In a scenario where there is potential for a business to receive confidential information, it should:

  1. discourage employees from using information where that information has been taken from a competitor’s business without consent; and

  2. if any information is disclosed to the business, it’s incumbent on the business to make reasonable enquires as to whether any of the information is confidential and if it is, not to use it.

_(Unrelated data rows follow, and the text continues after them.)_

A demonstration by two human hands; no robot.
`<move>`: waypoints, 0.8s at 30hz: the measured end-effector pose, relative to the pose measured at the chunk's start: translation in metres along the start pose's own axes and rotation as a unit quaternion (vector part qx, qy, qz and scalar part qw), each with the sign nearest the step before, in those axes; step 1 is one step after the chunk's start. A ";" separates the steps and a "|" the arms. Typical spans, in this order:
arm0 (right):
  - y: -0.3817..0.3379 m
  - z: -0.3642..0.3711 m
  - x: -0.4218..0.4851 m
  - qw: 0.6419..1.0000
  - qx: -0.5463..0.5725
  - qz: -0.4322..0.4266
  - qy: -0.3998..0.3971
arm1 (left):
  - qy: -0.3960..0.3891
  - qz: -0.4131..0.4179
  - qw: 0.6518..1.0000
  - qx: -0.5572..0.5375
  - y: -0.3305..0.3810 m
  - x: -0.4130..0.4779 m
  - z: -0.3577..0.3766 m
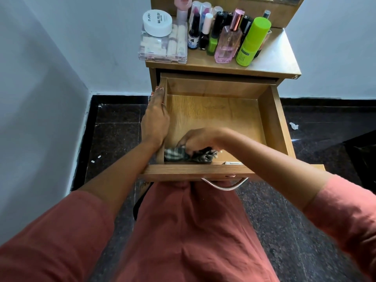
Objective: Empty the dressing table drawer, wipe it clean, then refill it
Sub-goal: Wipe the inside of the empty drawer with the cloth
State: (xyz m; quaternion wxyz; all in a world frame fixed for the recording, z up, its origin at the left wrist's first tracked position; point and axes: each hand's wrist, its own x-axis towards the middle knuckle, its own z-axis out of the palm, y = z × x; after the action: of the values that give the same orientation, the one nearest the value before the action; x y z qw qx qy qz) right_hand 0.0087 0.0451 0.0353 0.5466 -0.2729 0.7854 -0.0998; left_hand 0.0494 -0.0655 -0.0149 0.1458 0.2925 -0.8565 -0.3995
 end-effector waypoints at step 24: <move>0.097 -0.013 -0.041 0.994 -0.059 0.074 0.060 | 0.003 0.016 1.000 0.022 0.000 0.000 0.001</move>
State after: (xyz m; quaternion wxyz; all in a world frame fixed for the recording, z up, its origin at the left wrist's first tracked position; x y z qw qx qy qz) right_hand -0.0238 0.1460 0.0288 0.4870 -0.2389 0.8396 -0.0286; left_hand 0.0488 -0.0647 -0.0157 0.1484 0.2835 -0.8691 -0.3772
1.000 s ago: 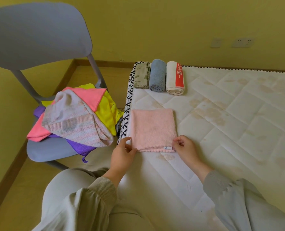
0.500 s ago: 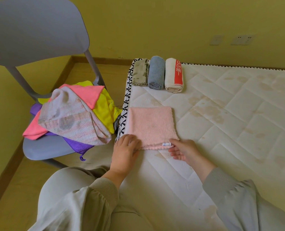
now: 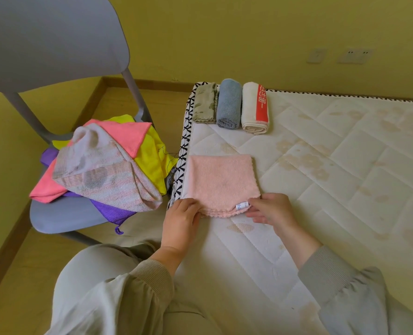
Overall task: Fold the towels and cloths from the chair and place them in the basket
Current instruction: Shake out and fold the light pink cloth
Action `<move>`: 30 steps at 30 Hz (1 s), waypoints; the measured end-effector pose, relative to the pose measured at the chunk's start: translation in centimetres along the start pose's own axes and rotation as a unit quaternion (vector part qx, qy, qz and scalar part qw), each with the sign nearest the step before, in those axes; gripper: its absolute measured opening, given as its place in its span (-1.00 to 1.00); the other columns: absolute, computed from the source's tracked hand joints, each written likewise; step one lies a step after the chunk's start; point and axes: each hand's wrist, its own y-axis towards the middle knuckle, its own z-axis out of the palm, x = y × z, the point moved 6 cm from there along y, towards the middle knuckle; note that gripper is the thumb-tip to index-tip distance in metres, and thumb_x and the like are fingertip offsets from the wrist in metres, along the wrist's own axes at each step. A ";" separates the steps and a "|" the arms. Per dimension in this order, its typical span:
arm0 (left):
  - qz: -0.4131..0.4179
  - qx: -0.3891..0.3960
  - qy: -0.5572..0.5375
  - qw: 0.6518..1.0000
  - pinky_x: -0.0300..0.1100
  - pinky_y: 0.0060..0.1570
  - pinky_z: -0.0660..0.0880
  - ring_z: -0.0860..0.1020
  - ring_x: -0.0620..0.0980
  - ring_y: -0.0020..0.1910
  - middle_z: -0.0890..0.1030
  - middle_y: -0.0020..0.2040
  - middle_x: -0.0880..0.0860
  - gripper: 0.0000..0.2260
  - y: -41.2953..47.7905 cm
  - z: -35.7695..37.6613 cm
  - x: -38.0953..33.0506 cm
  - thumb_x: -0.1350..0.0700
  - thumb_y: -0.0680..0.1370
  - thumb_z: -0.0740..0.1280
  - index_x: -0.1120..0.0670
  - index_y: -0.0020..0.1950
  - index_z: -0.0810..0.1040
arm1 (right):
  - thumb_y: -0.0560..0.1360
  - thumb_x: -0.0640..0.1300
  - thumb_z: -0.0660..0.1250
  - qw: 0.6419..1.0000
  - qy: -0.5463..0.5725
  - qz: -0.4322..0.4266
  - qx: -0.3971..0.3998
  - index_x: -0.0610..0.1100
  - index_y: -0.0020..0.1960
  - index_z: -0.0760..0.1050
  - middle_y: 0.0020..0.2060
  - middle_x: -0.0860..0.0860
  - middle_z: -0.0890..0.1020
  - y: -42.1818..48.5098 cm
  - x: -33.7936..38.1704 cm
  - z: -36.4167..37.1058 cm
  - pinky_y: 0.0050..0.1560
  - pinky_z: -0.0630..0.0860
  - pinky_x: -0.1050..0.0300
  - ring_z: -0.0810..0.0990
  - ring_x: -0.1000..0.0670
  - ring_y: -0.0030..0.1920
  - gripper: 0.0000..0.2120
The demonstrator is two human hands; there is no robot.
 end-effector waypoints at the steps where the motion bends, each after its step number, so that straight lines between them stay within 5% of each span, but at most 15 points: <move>1: -0.001 0.002 -0.001 1.000 -0.12 -0.15 0.50 0.54 0.06 -0.11 0.63 -0.05 0.04 -0.74 0.0 0.0 0.0 0.07 0.52 0.20 0.13 -0.08 0.66 | 0.49 -0.20 0.37 1.000 0.000 0.009 0.004 -0.32 -0.03 0.56 -0.27 -0.14 0.66 0.0 0.0 0.0 -0.29 0.60 0.12 0.68 -0.02 -0.32 -0.83; 5: -0.015 0.011 -0.014 1.000 -0.10 -0.20 0.53 0.56 0.07 -0.12 0.62 -0.06 0.04 -0.72 0.0 0.0 -0.1 0.05 0.53 0.19 0.14 -0.06 0.66 | 0.55 -0.02 0.29 0.995 0.005 0.092 0.030 -0.30 0.11 0.42 -0.15 -0.22 0.62 0.5 -0.5 0.0 -0.39 0.60 0.15 0.66 -0.10 -0.29 -0.67; 9: -0.038 0.020 -0.027 0.999 -0.12 -0.26 0.55 0.57 0.07 -0.10 0.62 -0.05 0.02 -0.70 -0.1 -0.1 0.2 0.03 0.53 0.18 0.13 -0.04 0.66 | 0.55 0.03 0.29 0.991 -0.027 0.123 0.054 -0.32 0.08 0.41 -0.26 -0.22 0.61 1.3 -1.1 -0.1 -0.35 0.59 0.12 0.64 -0.11 -0.32 -0.61; 16: -0.035 0.016 -0.034 0.999 -0.12 -0.23 0.53 0.56 0.07 -0.12 0.62 -0.07 0.03 -0.71 -0.1 -0.1 0.3 0.05 0.51 0.19 0.14 -0.05 0.66 | 0.51 -0.21 0.34 0.986 -0.099 0.104 0.085 -0.27 -0.16 0.47 -0.42 -0.11 0.46 1.9 0.1 0.5 -0.58 0.36 0.25 0.41 0.01 -0.50 -0.86; 21: -0.004 -0.025 -0.016 1.000 -0.15 -0.29 0.35 0.46 0.05 -0.25 0.56 -0.20 0.05 -0.82 0.7 -0.8 0.3 0.12 0.47 0.25 0.16 -0.15 0.61 | 0.44 -0.29 0.34 0.981 -0.171 -0.076 0.053 -0.16 -0.28 0.48 -0.35 0.00 0.54 1.6 4.0 1.3 -0.41 0.37 0.27 0.49 0.05 -0.32 -0.86; 24: 0.014 -0.034 -0.006 0.999 -0.19 -0.25 0.23 0.40 0.01 -0.23 0.55 -0.22 0.03 -0.85 0.8 -0.9 0.1 0.13 0.48 0.26 0.14 -0.15 0.61 | 0.44 -0.29 0.35 0.977 -0.129 -0.161 0.046 -0.21 -0.14 0.55 -0.28 0.00 0.59 1.0 5.5 1.6 -0.30 0.39 0.25 0.52 0.06 -0.27 -0.98; 30: 0.023 -0.001 0.020 1.000 -0.18 -0.27 0.17 0.42 0.06 -0.32 0.49 -0.31 0.01 -0.79 0.5 -0.2 -0.3 0.15 0.47 0.18 0.10 -0.24 0.60 | 0.39 -0.39 0.35 0.995 -0.061 -0.062 -0.056 -0.21 -0.28 0.47 -0.22 -0.24 0.61 2.5 -0.5 0.1 -0.16 0.58 -0.15 0.59 -0.17 -0.26 -0.86</move>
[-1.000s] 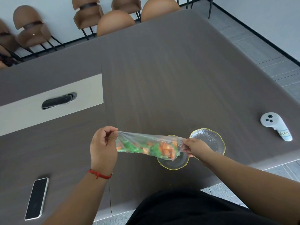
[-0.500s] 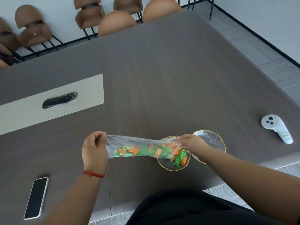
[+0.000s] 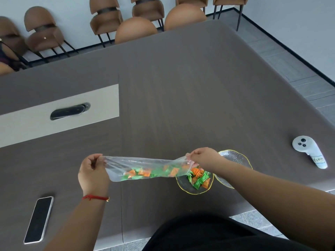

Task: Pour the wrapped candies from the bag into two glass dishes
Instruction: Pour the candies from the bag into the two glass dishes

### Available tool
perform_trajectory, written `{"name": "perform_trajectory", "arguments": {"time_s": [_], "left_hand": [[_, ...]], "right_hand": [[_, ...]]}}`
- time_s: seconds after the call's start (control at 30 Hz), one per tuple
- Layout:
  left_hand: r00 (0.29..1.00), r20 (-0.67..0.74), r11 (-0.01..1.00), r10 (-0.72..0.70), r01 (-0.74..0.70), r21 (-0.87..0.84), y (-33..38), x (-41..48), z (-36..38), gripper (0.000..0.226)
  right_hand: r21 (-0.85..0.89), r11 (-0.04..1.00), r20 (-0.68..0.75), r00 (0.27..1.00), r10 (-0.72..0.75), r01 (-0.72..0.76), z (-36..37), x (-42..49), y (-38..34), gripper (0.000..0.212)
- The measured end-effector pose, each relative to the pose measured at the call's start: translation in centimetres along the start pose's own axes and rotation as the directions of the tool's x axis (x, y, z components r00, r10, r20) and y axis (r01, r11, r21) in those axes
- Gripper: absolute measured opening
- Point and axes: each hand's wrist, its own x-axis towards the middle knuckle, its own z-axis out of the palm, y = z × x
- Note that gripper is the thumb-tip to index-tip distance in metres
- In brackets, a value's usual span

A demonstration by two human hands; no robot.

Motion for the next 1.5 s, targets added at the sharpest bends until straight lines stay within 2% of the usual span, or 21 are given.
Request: {"name": "perform_trajectory", "arguments": {"time_s": [0.13, 0.27, 0.4, 0.6, 0.93, 1.1, 1.23, 1.37, 1.5], "left_hand": [[0.998, -0.035, 0.999, -0.050, 0.050, -0.008, -0.4, 0.2, -0.5, 0.016], [0.999, -0.029, 1.000, -0.029, 0.028, -0.011, -0.3, 0.1, -0.8, 0.016], [1.000, -0.009, 1.000, -0.012, 0.011, -0.024, 0.2, -0.2, -0.9, 0.014], [0.999, 0.045, 0.999, 0.013, -0.011, -0.045, 1.4, -0.5, 0.1, 0.016], [0.967, 0.195, 0.984, 0.164, -0.146, -0.102, 5.3, -2.1, 5.3, 0.008], [0.925, 0.290, 0.968, 0.246, -0.219, -0.123, 7.7, -4.0, 8.9, 0.008], [0.864, 0.420, 0.960, 0.278, -0.234, -0.156, 9.3, -5.3, 12.2, 0.009], [0.806, 0.512, 0.954, 0.298, -0.241, -0.176, 10.7, -6.4, 14.6, 0.023], [0.751, 0.561, 0.936, 0.348, -0.314, -0.160, 12.5, -7.6, 15.7, 0.026]], "right_hand": [[-0.066, 0.998, 0.017, 1.000, -0.017, 0.019, 0.1, -0.2, -1.3, 0.036], [-0.081, 0.997, 0.028, 1.000, 0.003, -0.001, 0.0, -0.3, -1.9, 0.034], [-0.036, 0.999, 0.009, 1.000, 0.013, -0.013, -0.6, -0.6, -1.7, 0.027], [0.056, 0.998, -0.072, 0.997, -0.020, 0.024, -2.6, -1.6, -0.6, 0.033], [0.236, 0.972, -0.137, 0.990, 0.032, 0.001, -7.7, -3.2, 4.2, 0.027], [0.339, 0.940, -0.197, 0.975, 0.104, -0.031, -9.7, -4.0, 7.6, 0.028], [0.430, 0.898, -0.223, 0.953, 0.205, -0.093, -10.7, -4.1, 11.1, 0.032], [0.545, 0.826, -0.216, 0.928, 0.302, -0.142, -11.1, -4.0, 14.0, 0.032], [0.603, 0.778, -0.193, 0.915, 0.354, -0.174, -11.0, -3.8, 16.0, 0.034]]}}
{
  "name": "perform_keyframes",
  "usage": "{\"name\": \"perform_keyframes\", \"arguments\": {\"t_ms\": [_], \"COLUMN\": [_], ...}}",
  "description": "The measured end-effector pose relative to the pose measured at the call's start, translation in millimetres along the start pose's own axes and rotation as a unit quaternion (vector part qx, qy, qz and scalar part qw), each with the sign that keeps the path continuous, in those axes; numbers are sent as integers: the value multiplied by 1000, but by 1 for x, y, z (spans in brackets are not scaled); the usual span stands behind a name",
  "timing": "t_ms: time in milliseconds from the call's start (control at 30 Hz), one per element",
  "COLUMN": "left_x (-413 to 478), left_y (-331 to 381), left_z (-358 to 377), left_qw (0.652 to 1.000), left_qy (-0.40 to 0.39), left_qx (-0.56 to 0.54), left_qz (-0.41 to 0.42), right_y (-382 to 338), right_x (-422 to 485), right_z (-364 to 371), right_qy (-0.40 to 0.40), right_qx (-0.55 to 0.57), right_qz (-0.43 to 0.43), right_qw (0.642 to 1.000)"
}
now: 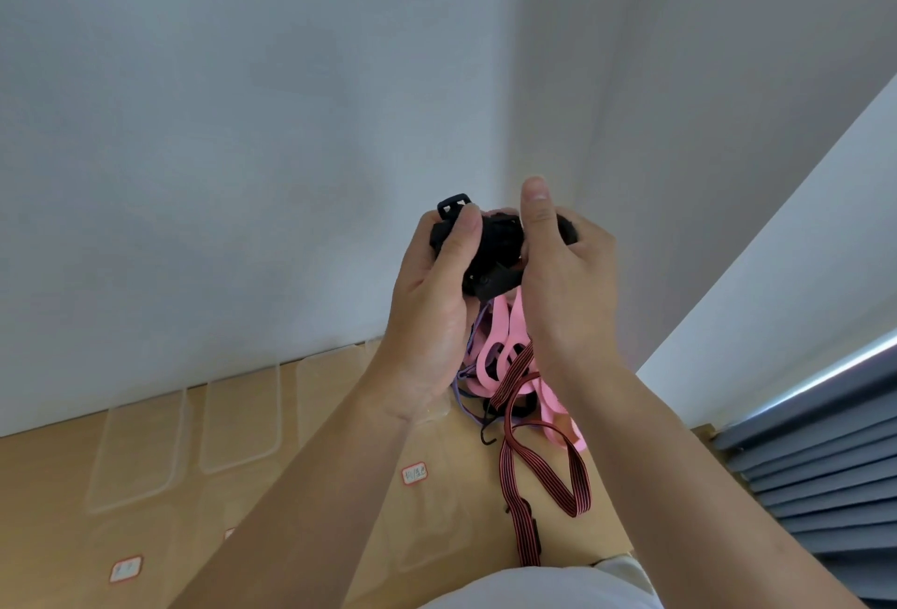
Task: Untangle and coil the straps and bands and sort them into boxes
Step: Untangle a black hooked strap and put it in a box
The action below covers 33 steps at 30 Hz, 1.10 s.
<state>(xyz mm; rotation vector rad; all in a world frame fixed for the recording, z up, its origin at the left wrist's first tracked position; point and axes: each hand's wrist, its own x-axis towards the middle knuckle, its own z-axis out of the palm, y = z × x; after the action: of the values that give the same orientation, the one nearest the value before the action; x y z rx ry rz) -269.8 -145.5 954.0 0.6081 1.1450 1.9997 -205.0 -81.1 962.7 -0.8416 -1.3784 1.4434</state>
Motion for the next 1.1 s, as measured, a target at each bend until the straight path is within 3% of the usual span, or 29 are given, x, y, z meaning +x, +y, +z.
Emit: {"name": "perform_keyframes", "arguments": {"t_ms": [200,500,667,1100], "left_x": [6,13,15,15], "left_y": [-8,6,12,11], "left_z": [9,12,3,-4], "left_qw": [996,989,992,968], "left_qy": [89,143,116,-31], "left_qx": [22,7,23,225], "left_qz": [8,38,39,111], "right_y": [-5,25,22,9], "right_x": [-17,-46,-47,-28], "right_z": [9,24,28,33], "right_qy": [59,-9,-13,187], "right_qx": [75,45,43,64], "right_qz": [-12,-95,-66,-17], "right_qw": [995,994,997,980]}}
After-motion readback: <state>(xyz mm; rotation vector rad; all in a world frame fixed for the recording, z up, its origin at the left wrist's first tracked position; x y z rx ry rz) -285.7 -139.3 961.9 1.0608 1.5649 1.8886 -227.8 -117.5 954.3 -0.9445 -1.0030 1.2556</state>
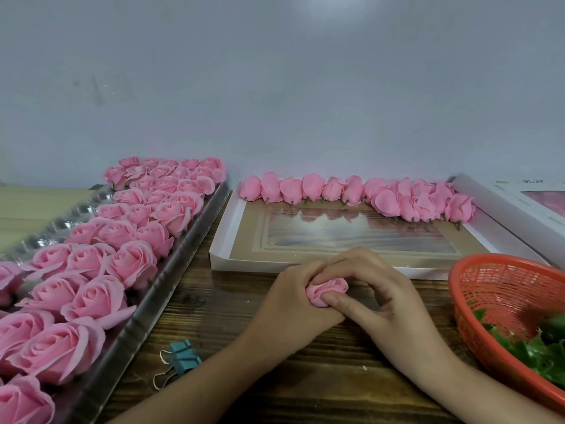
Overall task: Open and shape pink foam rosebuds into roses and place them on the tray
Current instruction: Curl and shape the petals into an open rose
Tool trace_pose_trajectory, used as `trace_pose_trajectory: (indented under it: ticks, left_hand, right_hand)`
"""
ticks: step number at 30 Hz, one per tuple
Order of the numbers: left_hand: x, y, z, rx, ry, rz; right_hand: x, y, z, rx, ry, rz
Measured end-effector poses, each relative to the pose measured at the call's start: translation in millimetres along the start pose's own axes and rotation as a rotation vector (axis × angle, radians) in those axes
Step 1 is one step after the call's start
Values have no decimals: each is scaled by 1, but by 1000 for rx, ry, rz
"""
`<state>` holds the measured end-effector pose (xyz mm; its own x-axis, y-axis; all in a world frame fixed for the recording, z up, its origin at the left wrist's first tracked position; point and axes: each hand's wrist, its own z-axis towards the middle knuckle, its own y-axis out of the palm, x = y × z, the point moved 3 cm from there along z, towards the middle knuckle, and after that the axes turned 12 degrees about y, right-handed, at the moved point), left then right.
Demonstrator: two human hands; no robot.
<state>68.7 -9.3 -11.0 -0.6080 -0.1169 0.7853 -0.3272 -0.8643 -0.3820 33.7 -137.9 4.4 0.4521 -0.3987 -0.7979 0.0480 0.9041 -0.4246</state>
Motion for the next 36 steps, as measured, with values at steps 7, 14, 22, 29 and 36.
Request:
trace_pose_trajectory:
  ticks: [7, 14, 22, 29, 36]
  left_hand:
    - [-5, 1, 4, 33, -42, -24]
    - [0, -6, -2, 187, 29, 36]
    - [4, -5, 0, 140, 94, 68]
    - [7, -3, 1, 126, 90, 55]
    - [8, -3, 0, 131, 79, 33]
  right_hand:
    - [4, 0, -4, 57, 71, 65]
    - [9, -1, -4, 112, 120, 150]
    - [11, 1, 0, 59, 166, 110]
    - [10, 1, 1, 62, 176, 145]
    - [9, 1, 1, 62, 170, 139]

As a consequence of these decisions in combination with previous case law, there are a number of issues which should be considered when assessing whether an equitable obligation of confidence may arise:

  • Whether confidential information is disclosed in breach of an obligation of confidence and the recipient knows, or has notice, that that is the case;

  • Whether confidential information is acquired or received without having been disclosed in breach of confidence and the recipient knows or has notice that the information is confidential;

  • Notice is to be objectively assessed by reference to a reasonable person in the recipient's position;

  • Notice is to be objectively assessed by reference to a reasonable person in the recipient's position;

  • If a reasonable person has notice that the information, or some of it, may be confidential to another, their response may be to make enquiries. Whether they would actually make enquiries, and if so what enquiries, inevitably depends on the context and the facts; and

  • If the reasonable person would make enquiries, but the recipient of the information doesn’t do so, then an obligation of confidentiality will arise.